* _EXERCISE DETAILS_: Your answer must match, word for word, the lines from the one holding "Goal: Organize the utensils" through the final line below, with pictures excluded.
--------------------
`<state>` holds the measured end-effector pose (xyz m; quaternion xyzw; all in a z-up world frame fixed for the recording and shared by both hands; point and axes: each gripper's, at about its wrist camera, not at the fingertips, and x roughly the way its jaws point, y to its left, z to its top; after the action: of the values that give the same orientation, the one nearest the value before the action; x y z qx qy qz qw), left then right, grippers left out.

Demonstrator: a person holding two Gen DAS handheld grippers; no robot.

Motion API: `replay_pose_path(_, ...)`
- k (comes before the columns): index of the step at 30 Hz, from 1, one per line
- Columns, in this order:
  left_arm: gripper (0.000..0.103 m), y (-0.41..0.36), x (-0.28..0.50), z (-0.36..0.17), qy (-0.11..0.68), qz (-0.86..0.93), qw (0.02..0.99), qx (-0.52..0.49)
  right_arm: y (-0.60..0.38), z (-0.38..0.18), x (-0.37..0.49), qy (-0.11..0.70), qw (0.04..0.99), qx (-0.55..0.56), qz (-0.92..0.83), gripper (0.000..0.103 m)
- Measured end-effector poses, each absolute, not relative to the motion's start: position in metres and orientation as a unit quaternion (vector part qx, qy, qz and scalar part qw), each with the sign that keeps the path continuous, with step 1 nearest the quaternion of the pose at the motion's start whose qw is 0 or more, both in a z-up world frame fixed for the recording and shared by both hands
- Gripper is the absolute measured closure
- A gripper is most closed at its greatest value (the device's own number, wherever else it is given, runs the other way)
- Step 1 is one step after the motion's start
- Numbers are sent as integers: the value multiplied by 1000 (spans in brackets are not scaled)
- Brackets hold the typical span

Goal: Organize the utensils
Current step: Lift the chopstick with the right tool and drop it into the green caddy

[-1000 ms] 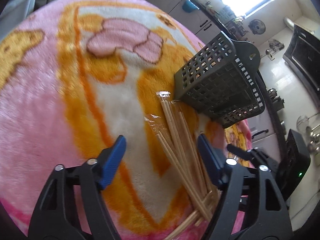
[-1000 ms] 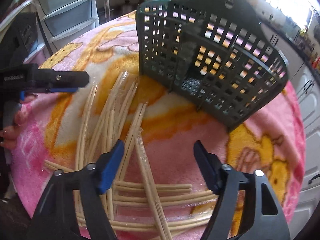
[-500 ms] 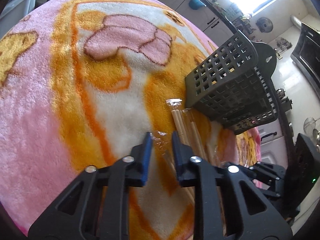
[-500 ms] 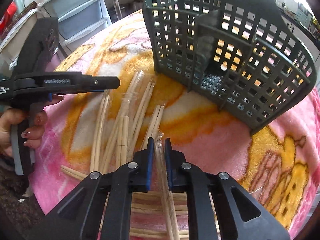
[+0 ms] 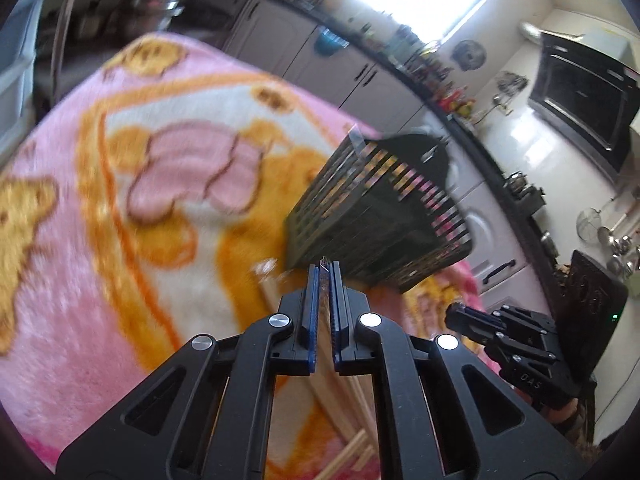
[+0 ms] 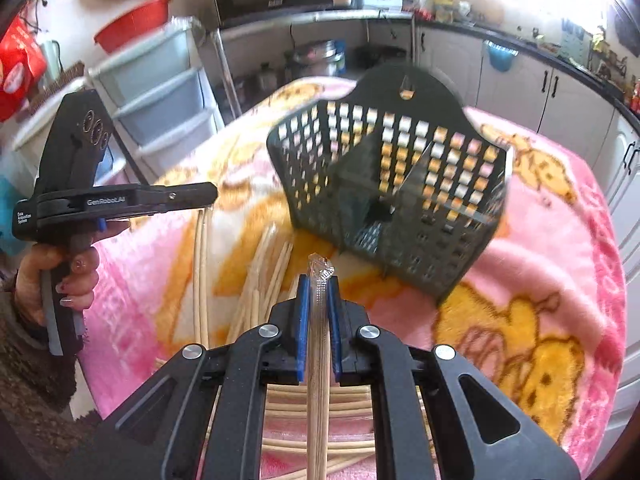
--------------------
* _EXPECTED ANSWER_:
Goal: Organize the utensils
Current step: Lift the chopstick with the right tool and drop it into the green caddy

[-1000 ms] 
[-1000 ms] 
[-500 ms] 
[-500 ms] 
[+0 ms] 
[+0 ms] 

That is the complete output.